Please return each of the entries below exactly as they appear.

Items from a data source
..............................

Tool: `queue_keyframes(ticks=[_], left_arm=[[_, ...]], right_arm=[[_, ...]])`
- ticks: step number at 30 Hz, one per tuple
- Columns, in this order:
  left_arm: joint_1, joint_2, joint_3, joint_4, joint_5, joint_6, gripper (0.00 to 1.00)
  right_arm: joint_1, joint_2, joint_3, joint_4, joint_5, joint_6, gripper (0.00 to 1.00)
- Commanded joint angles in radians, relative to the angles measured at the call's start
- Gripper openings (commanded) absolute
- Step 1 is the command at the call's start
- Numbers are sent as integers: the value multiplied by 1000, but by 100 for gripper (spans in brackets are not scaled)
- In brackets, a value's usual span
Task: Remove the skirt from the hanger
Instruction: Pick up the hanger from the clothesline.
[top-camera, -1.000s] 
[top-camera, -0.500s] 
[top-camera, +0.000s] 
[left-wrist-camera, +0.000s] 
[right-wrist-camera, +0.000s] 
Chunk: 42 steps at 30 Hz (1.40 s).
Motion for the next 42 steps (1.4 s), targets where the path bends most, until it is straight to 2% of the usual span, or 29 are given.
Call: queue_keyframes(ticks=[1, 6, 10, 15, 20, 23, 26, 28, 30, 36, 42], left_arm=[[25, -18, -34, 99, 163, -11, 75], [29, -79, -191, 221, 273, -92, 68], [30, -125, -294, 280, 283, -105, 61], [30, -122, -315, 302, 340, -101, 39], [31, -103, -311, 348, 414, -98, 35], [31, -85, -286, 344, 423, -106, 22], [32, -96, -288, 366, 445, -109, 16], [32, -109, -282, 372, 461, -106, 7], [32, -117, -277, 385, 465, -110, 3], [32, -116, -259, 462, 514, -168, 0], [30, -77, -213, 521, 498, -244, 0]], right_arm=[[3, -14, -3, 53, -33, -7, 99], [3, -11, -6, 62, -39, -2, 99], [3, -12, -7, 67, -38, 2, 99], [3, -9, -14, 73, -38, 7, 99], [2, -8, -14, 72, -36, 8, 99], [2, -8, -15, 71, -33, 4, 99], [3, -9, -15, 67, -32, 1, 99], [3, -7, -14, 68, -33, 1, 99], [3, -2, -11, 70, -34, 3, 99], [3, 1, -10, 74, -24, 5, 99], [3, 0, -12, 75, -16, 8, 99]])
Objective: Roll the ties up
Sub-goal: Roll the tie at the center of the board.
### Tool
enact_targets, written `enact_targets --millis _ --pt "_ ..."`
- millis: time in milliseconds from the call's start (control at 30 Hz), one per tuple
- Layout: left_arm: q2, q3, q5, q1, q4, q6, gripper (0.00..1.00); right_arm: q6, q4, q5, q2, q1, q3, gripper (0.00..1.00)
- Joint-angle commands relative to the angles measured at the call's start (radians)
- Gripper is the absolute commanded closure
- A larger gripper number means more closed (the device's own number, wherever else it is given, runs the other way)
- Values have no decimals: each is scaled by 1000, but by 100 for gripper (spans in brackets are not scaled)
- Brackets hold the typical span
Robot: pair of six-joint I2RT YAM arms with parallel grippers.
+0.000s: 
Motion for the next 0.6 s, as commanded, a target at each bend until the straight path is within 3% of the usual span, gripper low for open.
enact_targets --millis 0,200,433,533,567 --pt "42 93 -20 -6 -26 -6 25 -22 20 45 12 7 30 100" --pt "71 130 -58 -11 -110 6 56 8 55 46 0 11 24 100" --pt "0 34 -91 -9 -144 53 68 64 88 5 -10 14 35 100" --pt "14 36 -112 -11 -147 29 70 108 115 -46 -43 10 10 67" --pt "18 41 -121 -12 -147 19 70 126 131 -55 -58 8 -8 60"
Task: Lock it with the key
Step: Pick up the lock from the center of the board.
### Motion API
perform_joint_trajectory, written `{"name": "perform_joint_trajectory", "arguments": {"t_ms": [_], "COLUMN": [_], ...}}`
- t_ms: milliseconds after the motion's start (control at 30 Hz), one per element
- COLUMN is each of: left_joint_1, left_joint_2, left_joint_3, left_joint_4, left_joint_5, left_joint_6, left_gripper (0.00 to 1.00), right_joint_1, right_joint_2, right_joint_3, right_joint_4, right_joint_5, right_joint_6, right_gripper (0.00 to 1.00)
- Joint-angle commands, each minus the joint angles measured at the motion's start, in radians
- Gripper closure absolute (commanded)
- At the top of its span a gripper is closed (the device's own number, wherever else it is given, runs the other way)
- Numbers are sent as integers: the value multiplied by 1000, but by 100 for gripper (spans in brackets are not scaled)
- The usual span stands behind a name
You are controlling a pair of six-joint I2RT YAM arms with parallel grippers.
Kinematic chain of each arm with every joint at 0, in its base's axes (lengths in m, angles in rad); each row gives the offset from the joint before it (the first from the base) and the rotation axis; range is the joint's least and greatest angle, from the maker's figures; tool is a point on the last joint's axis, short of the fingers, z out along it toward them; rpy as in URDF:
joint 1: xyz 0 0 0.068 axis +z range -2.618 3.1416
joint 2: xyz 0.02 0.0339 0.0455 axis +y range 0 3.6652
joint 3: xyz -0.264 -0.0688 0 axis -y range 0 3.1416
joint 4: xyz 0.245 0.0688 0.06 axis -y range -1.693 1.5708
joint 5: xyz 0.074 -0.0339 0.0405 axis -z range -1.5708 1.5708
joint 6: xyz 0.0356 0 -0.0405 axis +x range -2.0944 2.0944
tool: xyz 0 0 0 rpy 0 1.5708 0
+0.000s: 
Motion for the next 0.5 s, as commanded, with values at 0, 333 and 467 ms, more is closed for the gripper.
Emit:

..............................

Result
Tool: `queue_keyframes(ticks=[_], left_arm=[[_, ...]], right_arm=[[_, ...]])`
- ticks: step number at 30 Hz, one per tuple
- Columns, in this order:
  left_arm: joint_1, joint_2, joint_3, joint_4, joint_5, joint_6, gripper (0.00 to 1.00)
  right_arm: joint_1, joint_2, joint_3, joint_4, joint_5, joint_6, gripper (0.00 to 1.00)
- Commanded joint angles in radians, relative to the angles measured at the call's start
- Gripper openings (commanded) absolute
- Step 1 is the command at the call's start
- Numbers are sent as integers: the value multiplied by 1000, but by 100 for gripper (spans in brackets are not scaled)
- In brackets, a value's usual span
Task: Remove the skirt from the hanger
Instruction: Pick up the hanger from the clothesline.
[top-camera, -1.000s] 
[top-camera, -0.500s] 
[top-camera, +0.000s] 
[left-wrist-camera, +0.000s] 
[right-wrist-camera, +0.000s] 
Chunk: 42 steps at 30 Hz (1.40 s).
Motion for the next 42 steps (1.4 s), targets where the path bends most, until it is straight to 2% of the usual span, or 29 are given.
Call: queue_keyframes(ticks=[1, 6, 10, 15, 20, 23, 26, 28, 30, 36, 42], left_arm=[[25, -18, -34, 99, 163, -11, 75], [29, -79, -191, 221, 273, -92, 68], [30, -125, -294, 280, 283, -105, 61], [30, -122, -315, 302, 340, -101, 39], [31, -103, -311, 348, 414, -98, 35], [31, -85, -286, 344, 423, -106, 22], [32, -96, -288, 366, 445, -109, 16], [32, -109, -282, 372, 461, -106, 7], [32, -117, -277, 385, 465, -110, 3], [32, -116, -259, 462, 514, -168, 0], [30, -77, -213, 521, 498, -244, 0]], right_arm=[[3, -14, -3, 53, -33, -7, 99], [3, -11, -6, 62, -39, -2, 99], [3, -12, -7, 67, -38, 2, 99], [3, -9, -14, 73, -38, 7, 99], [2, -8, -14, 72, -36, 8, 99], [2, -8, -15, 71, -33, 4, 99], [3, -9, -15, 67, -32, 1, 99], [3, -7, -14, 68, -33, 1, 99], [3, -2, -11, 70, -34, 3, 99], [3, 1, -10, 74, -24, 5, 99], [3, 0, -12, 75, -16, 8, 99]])
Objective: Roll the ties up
Sub-goal: Roll the tie at the center of the board.
### Tool
enact_targets, written `enact_targets --millis _ --pt "_ ..."`
- millis: time in milliseconds from the call's start (control at 30 Hz), one per tuple
- Layout: left_arm: q2, q3, q5, q1, q4, q6, gripper (0.00..1.00); right_arm: q6, q4, q5, q2, q1, q3, gripper (0.00..1.00)
- Joint-angle commands relative to the angles measured at the call's start (radians)
- Gripper is the absolute commanded closure
- A larger gripper number means more closed (the device's own number, wherever else it is given, runs the other way)
- Values have no decimals: each is scaled by 1000, but by 100 for gripper (spans in brackets are not scaled)
- Brackets hold the typical span
Robot: pair of six-joint I2RT YAM arms with parallel grippers.
+0.000s: 
Motion for the next 0.6 s, as commanded, a target at each bend until the straight path is within 3% of the usual span, gripper low for open.
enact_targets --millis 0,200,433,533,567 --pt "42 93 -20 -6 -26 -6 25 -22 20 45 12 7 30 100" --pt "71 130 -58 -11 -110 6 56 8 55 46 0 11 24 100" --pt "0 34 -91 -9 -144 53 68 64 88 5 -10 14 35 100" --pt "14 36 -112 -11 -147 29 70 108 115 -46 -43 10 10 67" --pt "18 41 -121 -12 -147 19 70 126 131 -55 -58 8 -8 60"
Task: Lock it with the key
Step: Pick up the lock from the center of the board.
### Motion API
perform_joint_trajectory, written `{"name": "perform_joint_trajectory", "arguments": {"t_ms": [_], "COLUMN": [_], ...}}`
- t_ms: milliseconds after the motion's start (control at 30 Hz), one per element
- COLUMN is each of: left_joint_1, left_joint_2, left_joint_3, left_joint_4, left_joint_5, left_joint_6, left_gripper (0.00 to 1.00), right_joint_1, right_joint_2, right_joint_3, right_joint_4, right_joint_5, right_joint_6, right_gripper (0.00 to 1.00)
- Joint-angle commands, each minus the joint angles measured at the motion's start, in radians
- Gripper closure absolute (commanded)
- At the top of its span a gripper is closed (the device's own number, wherever else it is given, runs the other way)
- Numbers are sent as integers: the value multiplied by 1000, but by 100 for gripper (spans in brackets are not scaled)
- The usual span stands behind a name
You are controlling a pair of six-joint I2RT YAM arms with parallel grippers.
Kinematic chain of each arm with every joint at 0, in its base's axes (lengths in m, angles in rad); each row gives the offset from the joint before it (the first from the base) and the rotation axis; range is the joint's least and greatest angle, from the maker's figures; tool is a point on the last joint's axis, short of the fingers, z out along it toward them; rpy as in URDF:
joint 1: xyz 0 0 0.068 axis +z range -2.618 3.1416
joint 2: xyz 0.02 0.0339 0.0455 axis +y range 0 3.6652
joint 3: xyz -0.264 -0.0688 0 axis -y range 0 3.1416
joint 4: xyz 0.245 0.0688 0.06 axis -y range -1.693 1.5708
joint 5: xyz 0.074 -0.0339 0.0405 axis -z range -1.5708 1.5708
joint 6: xyz 0.0356 0 -0.0405 axis +x range -2.0944 2.0944
tool: xyz 0 0 0 rpy 0 1.5708 0
+0.000s: 
Motion for the next 0.5 s, as commanded, with values at 0, 333 and 467 ms, more is closed for the gripper.
Emit:

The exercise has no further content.